The country music scene is mourning the loss of a legend. Singer Glen Campbell passed away on Tuesday at the age of 81. The news isn’t just hitting his fans hard, but an organization aimed at fighting the disease that killed him.

The Alzheimer’s Association says Glen Campbell shined a spotlight on the disease. Campbell first announced his diagnosis to the world in an interview in 2011. He followed it up with an international farewell tour in 2012.

Alzheimer’s Association-South Dakota Chapter Executive Dir. Leslie Morrow said, “He lived it so publicly. I remember when his documentary first aired and we saw a noticeable up-tick in the people that called us because I think, you know, he was so beloved, and people felt like if he could show us what this disease looks like maybe it’s okay that I share it too.”

The Association says there are five million people living with the disease in the United States, and at least 17,000 people in South Dakota. They say the disease starts off with some confusion and short-term memory loss.

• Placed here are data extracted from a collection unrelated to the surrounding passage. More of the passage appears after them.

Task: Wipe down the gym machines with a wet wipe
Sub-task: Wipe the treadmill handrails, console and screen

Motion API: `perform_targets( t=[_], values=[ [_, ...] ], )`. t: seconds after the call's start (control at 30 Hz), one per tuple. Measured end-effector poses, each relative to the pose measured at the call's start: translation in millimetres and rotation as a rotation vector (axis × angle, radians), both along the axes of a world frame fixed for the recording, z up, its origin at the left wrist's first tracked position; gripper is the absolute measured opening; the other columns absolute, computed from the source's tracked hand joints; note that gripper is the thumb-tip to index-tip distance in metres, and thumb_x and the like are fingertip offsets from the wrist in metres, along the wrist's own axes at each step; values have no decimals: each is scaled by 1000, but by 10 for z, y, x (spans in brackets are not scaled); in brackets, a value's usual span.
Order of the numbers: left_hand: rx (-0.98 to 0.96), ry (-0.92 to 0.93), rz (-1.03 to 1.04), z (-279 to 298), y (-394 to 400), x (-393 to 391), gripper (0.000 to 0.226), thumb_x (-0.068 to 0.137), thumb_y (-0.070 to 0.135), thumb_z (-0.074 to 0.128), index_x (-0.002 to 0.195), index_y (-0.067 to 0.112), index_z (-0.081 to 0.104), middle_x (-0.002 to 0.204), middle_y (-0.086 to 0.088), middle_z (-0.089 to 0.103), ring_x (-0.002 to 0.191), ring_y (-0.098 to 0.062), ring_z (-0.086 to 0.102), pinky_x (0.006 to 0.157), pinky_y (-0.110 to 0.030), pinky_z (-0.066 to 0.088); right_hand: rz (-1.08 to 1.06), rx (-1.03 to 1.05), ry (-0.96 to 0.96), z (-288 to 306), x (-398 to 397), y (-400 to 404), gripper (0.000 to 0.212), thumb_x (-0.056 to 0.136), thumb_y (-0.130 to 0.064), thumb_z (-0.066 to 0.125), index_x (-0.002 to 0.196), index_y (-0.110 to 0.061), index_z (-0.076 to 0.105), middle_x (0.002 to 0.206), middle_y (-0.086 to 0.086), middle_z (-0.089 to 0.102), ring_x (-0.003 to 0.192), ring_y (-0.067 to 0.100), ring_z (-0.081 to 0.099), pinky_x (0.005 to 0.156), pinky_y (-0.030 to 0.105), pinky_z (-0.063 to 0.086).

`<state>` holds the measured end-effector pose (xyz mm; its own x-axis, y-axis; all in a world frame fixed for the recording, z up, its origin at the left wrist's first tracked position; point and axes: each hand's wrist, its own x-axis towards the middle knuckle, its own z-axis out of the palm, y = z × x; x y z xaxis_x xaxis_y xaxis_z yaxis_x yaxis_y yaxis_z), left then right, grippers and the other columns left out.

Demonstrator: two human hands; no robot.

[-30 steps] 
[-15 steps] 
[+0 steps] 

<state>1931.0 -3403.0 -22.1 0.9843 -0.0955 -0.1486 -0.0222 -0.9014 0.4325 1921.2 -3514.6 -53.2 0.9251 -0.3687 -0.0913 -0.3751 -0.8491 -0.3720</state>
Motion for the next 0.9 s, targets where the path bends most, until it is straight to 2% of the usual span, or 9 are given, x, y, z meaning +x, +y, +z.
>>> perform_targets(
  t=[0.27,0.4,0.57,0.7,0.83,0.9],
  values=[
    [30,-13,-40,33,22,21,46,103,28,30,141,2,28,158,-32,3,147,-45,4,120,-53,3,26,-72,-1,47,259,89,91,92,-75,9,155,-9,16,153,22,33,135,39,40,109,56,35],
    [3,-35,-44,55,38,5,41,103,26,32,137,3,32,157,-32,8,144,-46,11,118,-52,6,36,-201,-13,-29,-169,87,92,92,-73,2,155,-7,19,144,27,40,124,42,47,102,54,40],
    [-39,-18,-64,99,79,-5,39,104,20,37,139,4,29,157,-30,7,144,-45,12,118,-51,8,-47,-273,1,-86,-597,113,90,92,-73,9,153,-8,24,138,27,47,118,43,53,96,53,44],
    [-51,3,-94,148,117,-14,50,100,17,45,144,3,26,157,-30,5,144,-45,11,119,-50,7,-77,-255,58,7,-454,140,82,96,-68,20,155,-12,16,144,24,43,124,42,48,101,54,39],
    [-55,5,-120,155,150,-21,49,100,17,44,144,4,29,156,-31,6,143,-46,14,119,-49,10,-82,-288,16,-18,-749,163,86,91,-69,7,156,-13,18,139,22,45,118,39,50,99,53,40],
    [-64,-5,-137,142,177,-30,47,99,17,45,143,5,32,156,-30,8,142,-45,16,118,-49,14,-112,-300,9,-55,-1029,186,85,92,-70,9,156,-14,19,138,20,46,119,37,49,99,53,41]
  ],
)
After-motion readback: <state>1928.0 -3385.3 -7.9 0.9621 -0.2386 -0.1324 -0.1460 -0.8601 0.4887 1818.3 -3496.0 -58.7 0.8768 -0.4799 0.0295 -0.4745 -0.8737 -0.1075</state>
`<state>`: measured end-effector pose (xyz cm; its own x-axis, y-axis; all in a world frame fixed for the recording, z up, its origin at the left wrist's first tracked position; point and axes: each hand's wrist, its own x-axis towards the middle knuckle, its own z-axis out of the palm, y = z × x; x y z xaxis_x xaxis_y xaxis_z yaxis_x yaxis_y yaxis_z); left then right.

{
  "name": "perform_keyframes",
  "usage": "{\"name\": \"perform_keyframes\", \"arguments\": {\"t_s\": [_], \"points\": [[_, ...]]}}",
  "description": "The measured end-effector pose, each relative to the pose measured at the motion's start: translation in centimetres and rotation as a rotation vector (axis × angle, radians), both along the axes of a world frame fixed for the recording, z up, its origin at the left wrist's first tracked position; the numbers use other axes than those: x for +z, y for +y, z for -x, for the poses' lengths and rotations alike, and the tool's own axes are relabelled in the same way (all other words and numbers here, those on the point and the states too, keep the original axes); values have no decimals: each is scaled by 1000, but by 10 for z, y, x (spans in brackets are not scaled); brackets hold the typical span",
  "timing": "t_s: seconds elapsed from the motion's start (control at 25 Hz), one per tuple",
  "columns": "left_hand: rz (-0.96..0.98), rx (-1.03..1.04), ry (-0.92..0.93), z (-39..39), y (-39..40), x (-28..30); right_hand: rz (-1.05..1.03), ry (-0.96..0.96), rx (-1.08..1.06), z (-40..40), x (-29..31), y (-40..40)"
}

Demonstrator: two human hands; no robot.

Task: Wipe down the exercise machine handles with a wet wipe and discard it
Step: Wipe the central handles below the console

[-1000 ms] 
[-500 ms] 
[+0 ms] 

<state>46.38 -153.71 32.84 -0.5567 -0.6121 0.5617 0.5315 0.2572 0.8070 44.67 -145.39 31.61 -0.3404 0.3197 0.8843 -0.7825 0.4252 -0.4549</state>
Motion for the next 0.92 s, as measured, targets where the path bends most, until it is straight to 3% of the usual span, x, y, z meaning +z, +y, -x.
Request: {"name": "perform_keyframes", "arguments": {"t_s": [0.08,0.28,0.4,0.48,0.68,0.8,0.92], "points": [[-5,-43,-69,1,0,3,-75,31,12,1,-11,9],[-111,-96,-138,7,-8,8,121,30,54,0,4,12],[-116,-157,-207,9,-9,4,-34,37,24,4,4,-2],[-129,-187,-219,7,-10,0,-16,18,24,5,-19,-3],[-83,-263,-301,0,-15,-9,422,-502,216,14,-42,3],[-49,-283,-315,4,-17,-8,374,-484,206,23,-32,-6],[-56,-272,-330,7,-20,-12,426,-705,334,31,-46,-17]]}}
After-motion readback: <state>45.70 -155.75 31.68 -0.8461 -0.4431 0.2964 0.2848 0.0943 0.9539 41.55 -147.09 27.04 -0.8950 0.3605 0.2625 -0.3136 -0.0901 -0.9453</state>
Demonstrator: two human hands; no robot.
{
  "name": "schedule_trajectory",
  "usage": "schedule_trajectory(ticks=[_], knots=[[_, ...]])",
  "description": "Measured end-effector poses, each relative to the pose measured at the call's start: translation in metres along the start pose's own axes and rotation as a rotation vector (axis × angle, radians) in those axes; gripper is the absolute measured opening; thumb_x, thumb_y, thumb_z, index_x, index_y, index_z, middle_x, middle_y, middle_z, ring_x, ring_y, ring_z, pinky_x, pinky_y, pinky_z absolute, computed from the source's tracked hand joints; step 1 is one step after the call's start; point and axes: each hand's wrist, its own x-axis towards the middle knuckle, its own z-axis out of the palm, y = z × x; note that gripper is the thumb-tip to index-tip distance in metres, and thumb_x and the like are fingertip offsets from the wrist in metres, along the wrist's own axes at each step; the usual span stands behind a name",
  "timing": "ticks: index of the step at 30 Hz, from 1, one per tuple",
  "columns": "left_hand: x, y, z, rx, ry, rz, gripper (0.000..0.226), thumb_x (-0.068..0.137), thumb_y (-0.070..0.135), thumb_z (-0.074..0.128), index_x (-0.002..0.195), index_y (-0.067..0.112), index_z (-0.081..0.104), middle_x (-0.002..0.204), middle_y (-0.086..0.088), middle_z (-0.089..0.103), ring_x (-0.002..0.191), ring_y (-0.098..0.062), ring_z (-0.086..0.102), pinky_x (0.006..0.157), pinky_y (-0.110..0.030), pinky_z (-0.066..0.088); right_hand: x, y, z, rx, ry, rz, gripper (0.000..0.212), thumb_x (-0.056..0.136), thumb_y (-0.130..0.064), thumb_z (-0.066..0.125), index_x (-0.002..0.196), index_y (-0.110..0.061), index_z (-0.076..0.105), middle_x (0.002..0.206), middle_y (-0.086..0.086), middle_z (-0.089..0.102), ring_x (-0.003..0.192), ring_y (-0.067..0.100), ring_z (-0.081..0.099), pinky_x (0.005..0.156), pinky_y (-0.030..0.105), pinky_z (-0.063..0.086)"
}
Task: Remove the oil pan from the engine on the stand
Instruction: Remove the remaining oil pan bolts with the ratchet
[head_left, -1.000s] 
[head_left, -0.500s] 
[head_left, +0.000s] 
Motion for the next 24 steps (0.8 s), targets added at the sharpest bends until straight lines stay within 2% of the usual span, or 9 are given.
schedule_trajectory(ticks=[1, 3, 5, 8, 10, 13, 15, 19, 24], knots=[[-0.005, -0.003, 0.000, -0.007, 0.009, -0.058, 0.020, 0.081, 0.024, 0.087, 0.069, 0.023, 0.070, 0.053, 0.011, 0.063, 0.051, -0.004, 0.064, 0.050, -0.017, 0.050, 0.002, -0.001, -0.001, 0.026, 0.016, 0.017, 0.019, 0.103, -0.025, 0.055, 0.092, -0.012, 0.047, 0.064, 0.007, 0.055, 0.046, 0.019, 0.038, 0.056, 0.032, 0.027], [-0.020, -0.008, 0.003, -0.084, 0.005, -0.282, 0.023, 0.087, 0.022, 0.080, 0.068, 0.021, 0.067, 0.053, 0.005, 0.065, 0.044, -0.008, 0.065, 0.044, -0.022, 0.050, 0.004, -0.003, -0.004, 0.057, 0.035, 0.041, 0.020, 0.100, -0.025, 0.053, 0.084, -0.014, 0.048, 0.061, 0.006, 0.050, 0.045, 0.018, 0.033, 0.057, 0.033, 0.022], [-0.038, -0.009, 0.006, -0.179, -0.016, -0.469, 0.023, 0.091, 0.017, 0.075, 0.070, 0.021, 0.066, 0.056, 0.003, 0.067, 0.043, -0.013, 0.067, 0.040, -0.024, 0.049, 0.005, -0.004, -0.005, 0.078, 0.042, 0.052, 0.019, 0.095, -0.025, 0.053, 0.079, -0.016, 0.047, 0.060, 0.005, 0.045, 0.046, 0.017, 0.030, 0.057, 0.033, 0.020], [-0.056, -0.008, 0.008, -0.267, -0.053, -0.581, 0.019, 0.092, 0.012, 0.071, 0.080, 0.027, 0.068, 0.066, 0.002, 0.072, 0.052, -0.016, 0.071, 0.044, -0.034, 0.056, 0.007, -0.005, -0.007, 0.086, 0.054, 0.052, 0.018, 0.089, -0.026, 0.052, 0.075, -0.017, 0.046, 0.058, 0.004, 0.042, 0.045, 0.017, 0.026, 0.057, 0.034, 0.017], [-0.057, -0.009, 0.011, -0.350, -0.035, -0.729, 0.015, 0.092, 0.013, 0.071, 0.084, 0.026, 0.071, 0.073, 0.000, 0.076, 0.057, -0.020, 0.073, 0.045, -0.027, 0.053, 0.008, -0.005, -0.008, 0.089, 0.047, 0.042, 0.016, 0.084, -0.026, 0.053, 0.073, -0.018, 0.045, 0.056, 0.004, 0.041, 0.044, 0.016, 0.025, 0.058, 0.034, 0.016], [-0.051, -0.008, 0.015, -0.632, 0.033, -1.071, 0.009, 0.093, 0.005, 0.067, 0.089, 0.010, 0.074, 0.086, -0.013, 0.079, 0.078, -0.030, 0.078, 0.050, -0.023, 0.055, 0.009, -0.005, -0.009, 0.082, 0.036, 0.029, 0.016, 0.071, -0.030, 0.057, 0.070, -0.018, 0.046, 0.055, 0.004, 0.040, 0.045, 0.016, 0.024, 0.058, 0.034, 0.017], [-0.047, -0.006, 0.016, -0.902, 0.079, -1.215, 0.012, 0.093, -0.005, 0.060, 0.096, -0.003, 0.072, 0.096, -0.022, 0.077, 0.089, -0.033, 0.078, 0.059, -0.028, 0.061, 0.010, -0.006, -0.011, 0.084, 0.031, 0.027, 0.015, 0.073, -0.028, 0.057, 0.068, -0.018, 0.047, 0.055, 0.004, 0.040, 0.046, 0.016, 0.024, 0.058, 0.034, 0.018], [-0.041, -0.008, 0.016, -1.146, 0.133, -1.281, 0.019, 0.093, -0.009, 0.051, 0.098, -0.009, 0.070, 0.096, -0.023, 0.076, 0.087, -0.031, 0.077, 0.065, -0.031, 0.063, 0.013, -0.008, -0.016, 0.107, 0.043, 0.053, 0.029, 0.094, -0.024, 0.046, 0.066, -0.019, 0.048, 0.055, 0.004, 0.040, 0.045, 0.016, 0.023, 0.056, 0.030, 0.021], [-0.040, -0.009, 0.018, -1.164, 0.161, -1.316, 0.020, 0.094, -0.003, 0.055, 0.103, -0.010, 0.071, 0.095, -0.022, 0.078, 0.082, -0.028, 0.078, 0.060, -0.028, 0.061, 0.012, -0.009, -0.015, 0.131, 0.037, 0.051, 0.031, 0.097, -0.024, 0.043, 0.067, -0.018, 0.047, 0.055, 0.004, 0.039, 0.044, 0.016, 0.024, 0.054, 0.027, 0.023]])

“By the end of this journey, people typically forget how to swallow, they forget how to breathe and so that’s the end that we’re looking at,” said Morrow.

Campbell lived more than six years after he was diagnosed with the disease at 74-years-old.

Morrow said, “We say it can range anywhere from 2 to 20 years, but the average is about eight to nine years.”

The Association says Alzheimer’s is the only one of the top 10 causes of death in the U.S. that can’t be prevented, cured or even slowed down.

“We understand how critical it is that we find the key to this disease and really unlock it for so many generations to come,” Morrow said.

The Association is the largest non-profit funding source of Alzheimer’s research in the world. They raise a lot of that money through their ‘Walk to End Alzheimer’s’. The next one takes place in Sioux Falls at 8th and Railroad on Sept. 16.